Ci risiamo. Così come già accaduto col Galaxy S4 (che infatti faceva il doppio dei punti dell’iPhone 5, a chiacchiere), Samsung è stata pizzicata con le mani nella marmellata mentre gonfiava benchmark del suo Galaxy Note 3 con escamotages tecnici.
Il trucco consiste nell’uso di speciali frammenti di codice incastonati nel Sistema Operativo capaci di identificare l’esecuzione delle app di benchmarking in base al nome, impostare la CPU alla velocità massima di clock consentita, e infine impedire che i core della CPU entrino in modalità a basso consumo. Ciò permette di strappare un 20% di prestazioni in più che tuttavia restano solo sulla carta: la maggior parte delle app comuni, infatti, non potrà mai beneficiarne. A riguardo, Ars Technica scrive:
La differenza è notevole.

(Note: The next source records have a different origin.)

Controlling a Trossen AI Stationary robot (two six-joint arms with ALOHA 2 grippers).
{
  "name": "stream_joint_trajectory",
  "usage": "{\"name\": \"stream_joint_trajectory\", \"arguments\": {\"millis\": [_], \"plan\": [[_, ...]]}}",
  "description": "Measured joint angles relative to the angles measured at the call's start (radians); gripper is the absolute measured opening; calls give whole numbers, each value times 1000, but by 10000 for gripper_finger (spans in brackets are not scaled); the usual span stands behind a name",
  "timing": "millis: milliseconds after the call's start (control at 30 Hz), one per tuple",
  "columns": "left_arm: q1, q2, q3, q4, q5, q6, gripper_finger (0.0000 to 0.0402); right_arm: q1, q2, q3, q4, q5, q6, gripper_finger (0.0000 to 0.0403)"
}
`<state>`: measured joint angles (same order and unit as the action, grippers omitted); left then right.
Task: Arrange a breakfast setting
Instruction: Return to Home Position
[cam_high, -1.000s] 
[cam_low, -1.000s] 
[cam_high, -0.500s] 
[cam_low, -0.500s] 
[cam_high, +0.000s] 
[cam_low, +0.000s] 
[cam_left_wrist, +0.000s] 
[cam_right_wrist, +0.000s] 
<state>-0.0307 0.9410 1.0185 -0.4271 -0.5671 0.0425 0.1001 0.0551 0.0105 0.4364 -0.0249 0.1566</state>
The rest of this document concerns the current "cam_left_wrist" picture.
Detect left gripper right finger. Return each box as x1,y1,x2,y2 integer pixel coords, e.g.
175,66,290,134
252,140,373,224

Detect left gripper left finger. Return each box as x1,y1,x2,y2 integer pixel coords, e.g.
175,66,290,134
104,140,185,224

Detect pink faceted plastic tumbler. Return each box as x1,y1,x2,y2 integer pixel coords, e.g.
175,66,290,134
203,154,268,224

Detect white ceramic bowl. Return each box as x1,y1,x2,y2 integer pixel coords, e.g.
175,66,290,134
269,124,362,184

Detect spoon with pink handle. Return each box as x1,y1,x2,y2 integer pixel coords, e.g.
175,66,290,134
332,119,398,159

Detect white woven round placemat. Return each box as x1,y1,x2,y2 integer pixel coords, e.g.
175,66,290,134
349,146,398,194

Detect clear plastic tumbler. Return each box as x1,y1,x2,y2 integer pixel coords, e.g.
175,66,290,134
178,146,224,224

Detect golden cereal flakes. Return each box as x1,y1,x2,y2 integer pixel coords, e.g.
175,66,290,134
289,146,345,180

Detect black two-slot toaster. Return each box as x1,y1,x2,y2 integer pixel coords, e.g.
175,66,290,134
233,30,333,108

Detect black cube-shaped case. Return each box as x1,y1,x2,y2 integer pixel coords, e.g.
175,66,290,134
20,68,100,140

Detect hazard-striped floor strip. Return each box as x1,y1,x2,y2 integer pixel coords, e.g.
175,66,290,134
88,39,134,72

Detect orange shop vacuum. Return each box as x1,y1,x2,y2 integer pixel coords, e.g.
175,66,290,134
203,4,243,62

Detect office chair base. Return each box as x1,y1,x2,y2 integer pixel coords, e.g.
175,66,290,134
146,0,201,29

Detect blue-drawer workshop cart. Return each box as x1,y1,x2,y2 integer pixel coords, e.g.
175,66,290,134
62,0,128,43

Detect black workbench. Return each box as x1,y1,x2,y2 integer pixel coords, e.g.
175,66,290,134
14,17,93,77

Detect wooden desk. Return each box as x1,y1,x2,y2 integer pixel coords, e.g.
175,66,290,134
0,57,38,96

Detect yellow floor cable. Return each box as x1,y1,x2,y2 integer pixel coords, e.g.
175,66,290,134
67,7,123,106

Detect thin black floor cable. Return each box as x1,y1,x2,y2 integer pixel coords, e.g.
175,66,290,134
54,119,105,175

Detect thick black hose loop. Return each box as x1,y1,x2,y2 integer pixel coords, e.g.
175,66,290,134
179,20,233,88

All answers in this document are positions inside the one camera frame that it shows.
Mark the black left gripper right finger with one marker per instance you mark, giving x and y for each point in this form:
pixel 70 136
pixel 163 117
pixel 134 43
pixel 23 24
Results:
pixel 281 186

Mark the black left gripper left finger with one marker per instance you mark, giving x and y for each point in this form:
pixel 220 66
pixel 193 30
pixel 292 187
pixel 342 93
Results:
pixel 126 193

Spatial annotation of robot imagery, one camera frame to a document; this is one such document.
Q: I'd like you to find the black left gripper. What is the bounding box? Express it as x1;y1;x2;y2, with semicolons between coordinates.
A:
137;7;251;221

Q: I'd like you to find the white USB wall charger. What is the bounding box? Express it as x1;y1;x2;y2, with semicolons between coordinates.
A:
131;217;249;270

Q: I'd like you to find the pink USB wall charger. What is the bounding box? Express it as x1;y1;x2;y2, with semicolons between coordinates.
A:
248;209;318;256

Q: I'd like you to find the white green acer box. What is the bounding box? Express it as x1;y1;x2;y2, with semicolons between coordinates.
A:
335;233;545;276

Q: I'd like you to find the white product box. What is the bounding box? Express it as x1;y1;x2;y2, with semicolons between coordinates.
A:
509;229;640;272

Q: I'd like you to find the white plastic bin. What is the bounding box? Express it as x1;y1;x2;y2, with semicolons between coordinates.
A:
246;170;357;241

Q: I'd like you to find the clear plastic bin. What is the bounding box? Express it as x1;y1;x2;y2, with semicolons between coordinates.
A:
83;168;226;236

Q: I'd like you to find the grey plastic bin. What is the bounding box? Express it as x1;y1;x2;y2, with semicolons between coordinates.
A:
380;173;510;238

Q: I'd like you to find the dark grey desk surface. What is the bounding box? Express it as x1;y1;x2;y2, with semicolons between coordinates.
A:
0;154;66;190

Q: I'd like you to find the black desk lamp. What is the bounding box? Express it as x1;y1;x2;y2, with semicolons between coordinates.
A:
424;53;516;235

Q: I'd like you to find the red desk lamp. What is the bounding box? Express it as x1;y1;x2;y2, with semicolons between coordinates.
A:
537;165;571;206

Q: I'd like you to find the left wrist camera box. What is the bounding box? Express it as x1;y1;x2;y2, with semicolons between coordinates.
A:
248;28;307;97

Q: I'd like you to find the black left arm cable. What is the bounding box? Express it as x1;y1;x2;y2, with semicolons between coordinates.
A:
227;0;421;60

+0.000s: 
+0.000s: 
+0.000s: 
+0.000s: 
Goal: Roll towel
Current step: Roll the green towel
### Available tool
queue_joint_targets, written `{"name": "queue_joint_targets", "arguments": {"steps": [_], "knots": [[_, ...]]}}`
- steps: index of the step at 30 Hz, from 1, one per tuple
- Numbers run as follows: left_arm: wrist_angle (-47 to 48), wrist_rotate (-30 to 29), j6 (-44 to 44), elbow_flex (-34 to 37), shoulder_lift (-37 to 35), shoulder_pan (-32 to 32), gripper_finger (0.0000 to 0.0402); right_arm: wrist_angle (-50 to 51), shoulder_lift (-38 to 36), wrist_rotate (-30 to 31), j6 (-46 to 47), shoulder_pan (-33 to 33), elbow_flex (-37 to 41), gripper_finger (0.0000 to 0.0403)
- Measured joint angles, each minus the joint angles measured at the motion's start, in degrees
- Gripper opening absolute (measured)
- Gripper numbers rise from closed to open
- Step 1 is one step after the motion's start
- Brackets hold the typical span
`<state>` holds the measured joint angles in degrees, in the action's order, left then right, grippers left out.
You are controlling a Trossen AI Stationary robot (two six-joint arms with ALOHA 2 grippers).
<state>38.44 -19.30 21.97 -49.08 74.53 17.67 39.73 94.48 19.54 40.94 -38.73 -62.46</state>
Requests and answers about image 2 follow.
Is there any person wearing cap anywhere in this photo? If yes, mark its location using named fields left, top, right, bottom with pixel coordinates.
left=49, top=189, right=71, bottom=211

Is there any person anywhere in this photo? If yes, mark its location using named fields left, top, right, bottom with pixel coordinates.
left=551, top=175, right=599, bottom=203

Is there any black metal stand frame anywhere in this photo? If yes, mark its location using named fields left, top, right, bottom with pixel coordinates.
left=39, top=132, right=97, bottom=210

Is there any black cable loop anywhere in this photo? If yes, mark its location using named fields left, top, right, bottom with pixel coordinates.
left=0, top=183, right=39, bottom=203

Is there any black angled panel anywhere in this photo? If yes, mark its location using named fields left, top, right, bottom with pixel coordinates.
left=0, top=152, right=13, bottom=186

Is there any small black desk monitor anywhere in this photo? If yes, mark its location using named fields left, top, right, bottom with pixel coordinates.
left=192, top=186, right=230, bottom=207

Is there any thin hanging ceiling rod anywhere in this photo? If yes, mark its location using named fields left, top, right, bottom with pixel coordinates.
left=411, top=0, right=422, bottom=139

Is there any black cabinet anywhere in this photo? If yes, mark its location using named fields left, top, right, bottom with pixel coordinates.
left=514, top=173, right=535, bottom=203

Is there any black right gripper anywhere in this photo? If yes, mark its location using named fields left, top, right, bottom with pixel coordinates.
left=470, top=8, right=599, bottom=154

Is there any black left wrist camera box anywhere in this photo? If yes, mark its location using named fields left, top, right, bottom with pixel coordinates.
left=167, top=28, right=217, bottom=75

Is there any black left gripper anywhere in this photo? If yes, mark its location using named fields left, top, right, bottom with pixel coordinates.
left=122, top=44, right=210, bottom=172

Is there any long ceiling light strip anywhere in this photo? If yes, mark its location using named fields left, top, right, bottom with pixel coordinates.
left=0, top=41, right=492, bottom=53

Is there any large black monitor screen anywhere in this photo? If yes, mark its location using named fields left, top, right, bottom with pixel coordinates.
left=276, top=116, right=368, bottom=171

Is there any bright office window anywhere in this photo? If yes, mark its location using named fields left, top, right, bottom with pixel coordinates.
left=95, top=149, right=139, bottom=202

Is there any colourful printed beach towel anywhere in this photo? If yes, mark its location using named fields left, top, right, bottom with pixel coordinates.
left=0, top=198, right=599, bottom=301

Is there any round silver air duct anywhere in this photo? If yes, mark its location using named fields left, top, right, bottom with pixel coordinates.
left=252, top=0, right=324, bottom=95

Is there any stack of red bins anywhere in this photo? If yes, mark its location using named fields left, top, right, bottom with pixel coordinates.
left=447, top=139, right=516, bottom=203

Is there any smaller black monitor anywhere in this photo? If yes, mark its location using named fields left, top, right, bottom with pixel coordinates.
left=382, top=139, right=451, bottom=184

Nel test multicore di Geekbench, la modalità di benchmark del Note 3 dà al dispositivo un 20% di potenza in più rispetto al punteggio “naturale.” Eliminando la componente software in questione, il Note 3 precipita ai livelli dell’LG G2, che poi è il piazzamento che ci aspettavamo viso che condividono i medesimi SoC. Quel gran miglioramento prestazionale corrisponde solo al rimaneggiamento dei livelli di idle della CPU; quando il dispositivo fa girare un benchmark, invece, può contare su una riserva aggiuntiva di grinta.
Uno scivolone che deve aver causato parecchia ira in Phil Schiller, il vice presidente del marketing mondiale di Apple; tant’è che in un tweet molto signorile, si è limitato a cinguettare l’URL dell’articolo di Ars aggiungendo solo “shenanigans,” cioè “Marachelle.” Come quelle dei bambini.